(Records provided)

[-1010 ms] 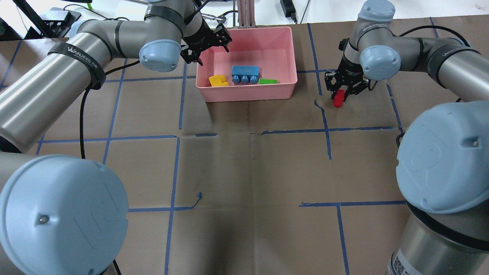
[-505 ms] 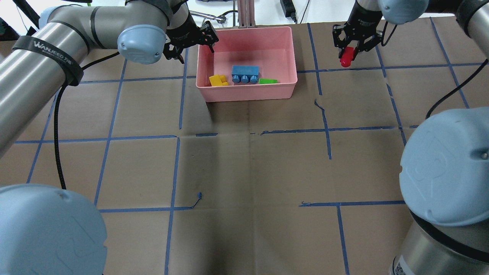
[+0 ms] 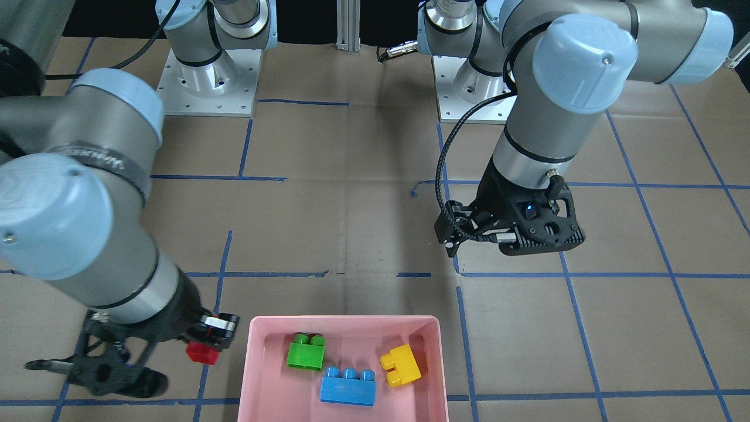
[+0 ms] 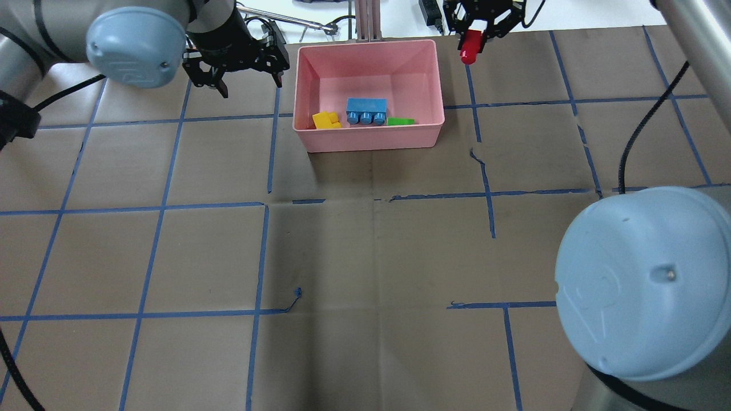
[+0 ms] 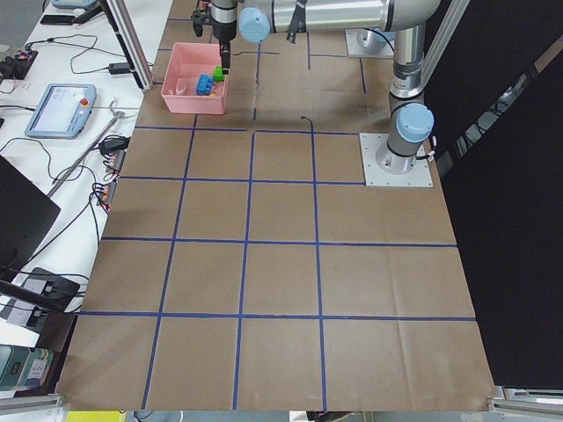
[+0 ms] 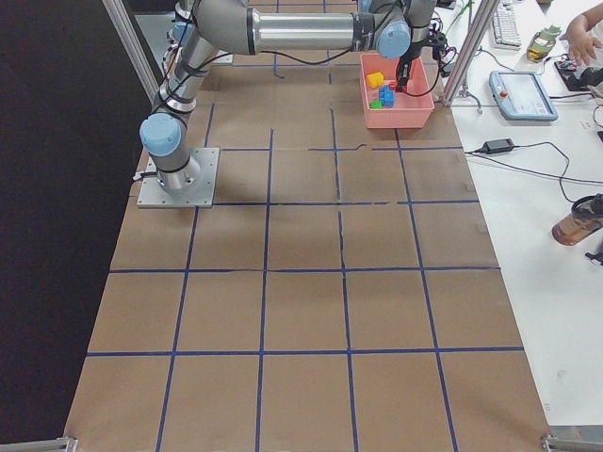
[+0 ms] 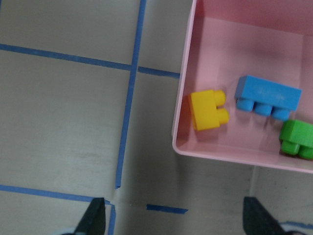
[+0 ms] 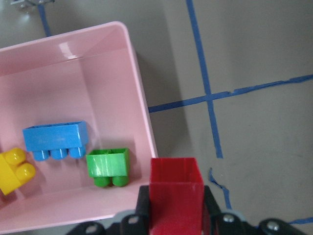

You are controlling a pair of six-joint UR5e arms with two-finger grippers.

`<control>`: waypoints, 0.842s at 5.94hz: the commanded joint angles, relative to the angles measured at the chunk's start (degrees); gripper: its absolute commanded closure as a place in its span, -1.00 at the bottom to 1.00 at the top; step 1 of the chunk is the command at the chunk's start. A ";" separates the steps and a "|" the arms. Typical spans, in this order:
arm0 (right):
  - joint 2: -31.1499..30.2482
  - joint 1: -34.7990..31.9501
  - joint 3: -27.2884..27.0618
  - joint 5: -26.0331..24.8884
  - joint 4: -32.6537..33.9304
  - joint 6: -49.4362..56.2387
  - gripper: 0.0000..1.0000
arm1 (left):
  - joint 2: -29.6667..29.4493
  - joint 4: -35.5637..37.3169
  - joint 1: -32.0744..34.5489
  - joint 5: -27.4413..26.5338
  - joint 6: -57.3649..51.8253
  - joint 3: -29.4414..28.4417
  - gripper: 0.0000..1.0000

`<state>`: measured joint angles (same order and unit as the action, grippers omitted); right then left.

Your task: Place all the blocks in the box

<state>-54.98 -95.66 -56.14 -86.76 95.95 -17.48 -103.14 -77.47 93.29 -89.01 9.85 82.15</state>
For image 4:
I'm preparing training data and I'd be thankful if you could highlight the yellow toy block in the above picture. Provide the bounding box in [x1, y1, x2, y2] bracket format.
[311, 111, 343, 130]

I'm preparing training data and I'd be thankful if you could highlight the red toy block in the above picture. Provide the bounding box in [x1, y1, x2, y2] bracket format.
[459, 29, 483, 65]

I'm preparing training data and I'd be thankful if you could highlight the metal rod tool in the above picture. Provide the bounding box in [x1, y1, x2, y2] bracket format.
[236, 2, 340, 35]

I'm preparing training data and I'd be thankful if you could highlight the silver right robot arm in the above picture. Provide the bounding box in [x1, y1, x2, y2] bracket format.
[555, 1, 729, 410]

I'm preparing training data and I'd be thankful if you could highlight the blue toy block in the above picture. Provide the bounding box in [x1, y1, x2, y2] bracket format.
[346, 97, 387, 126]

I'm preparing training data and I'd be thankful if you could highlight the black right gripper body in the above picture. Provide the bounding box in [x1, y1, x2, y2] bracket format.
[443, 1, 525, 26]

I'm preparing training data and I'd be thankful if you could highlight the black power adapter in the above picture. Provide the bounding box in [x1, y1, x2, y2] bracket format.
[417, 0, 445, 35]

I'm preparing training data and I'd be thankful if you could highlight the green toy block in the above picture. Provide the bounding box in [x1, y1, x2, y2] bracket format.
[386, 117, 416, 127]

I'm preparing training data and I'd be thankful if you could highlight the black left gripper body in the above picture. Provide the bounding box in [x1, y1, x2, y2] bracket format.
[182, 23, 291, 80]

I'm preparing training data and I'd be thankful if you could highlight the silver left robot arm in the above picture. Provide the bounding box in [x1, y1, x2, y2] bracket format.
[1, 1, 290, 146]

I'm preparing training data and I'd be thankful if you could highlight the aluminium frame post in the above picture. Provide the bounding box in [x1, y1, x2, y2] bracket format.
[354, 0, 382, 42]

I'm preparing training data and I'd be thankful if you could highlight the pink plastic box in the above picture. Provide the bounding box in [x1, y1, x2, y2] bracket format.
[292, 39, 445, 153]

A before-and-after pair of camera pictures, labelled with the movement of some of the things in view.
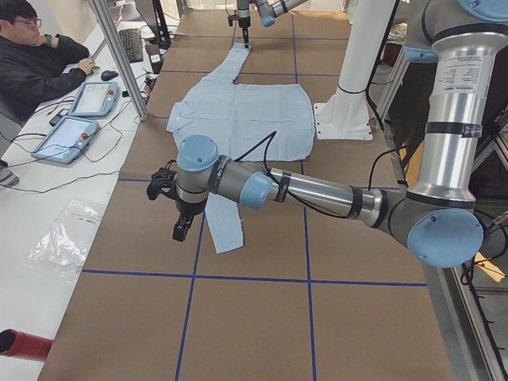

(End Records provided)

### Work request
Every line in the data that holds the string "measured" should be returned.

### Solved exercise
`<control>`: waypoints, 0.842s at 5.94hz: the commanded joint angles, relative to the angles measured at the chunk's start (degrees); gripper: its absolute commanded closure as a place in its span, -1.00 at the bottom to 1.00 at the top; step 1 of the chunk is the command at the chunk's start. A ";" separates the steps and a "|" the arms. Typical spans, in this order:
`<state>`: measured joint angles (same order and unit as the action, grippers omitted); right then left.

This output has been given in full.